Gildan also gives back to their factories’ communities abroad. An example of one initiative, in 2005, the Instituto Politécnico Centroamericano – IPC– was established as the first technical institute in Central America to train personnel for the textile and apparel industries as well as industrial maintenance.
As of now, TNJ uses the Central American Polytechnic Institute (Instituto PolitÈcnico Centroamericano – IPC) (IPC) located in Honduras for all our current manufacturing. This institute provides education to more than 1,800 students each year. Students participate and “study the various aspects of production and its processes in programs that take from 12 to 24 months to complete. All of the IPC’s study programs will include courses in English, computer literacy, ethics, environmental safekeeping, leadership, and personal finances.” (http://superioraw.com) At TNJ, we plan to take care of our surrounding community, just like Gildan did when funding the IPC.
- What consumers look for in “green products”
- What the Fair Labor Association is and why it is so important to be a member
- Consumers do not know what it means to be sustainable
- How managing wastes along with labor control helps becoming more and more sustainable
One of the overall challenges that our team encountered was analyzing what sustainability truly meant to us, and furthermore developing designs that we feel encompass these ideas. At times it was difficult to create garments that followed our standards of sustainability.

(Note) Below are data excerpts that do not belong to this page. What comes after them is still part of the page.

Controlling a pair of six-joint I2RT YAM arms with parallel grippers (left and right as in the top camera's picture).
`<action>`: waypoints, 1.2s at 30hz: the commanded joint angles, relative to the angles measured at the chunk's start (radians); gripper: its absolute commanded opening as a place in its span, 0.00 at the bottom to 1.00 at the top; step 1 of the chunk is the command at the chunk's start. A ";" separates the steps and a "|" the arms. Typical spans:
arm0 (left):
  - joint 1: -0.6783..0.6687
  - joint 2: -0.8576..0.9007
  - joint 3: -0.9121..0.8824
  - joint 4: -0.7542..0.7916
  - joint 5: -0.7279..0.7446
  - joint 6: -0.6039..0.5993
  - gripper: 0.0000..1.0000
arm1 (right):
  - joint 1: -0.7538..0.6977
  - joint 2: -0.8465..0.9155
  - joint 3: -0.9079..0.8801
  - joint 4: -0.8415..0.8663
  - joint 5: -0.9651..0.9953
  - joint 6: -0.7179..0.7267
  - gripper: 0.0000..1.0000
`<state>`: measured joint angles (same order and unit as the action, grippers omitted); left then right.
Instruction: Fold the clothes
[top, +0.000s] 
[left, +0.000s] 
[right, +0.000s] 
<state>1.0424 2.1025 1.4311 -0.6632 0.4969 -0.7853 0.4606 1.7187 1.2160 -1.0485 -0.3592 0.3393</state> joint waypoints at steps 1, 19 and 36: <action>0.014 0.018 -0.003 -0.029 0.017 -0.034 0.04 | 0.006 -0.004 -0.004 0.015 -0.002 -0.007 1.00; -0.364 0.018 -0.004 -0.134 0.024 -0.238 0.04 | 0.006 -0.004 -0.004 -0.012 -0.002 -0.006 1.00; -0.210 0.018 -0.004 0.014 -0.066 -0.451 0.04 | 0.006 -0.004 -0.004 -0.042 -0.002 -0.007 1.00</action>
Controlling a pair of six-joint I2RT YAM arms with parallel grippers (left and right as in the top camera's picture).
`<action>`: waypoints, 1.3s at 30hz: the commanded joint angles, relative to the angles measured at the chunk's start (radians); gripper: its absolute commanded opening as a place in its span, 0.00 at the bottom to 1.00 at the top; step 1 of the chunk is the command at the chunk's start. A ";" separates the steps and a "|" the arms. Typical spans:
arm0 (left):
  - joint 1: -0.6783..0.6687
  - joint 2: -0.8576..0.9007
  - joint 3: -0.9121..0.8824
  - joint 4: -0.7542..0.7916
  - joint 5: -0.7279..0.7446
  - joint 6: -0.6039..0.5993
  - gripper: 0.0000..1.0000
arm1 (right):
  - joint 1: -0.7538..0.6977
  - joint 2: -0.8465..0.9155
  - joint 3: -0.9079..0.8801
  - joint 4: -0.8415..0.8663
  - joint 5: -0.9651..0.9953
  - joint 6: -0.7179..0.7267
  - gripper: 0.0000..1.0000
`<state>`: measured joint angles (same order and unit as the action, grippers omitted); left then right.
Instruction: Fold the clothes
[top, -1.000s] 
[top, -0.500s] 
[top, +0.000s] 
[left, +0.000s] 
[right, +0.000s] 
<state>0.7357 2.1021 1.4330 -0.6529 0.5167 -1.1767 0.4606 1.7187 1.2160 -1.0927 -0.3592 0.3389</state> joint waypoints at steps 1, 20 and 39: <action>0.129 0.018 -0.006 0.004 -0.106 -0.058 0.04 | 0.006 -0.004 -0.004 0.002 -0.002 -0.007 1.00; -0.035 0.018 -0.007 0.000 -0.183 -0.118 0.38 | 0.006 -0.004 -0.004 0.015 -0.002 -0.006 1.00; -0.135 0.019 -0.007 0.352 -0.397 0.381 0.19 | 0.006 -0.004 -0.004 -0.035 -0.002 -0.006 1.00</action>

Another challenge that we came across was learning to get acclimated to the entire production process. It was our team’s first time dealing with other companies, so we had to quickly get used to the way others work during this process. It was extremely beneficial for us to get a first hand glimpse into the industry and everything that it entails.
TNJ decided that it would be most beneficial to have each member do individual research, and then bring the information together to discuss as a team. We researched as many aspects of sustainability as possible, as well as the lifestyle of our target market. We came together and collaborated to create the exact profile of our customer, as well as our definition of sustainability and fair labor. We found that this method of research worked very well for our group, and continued to use it throughout the process.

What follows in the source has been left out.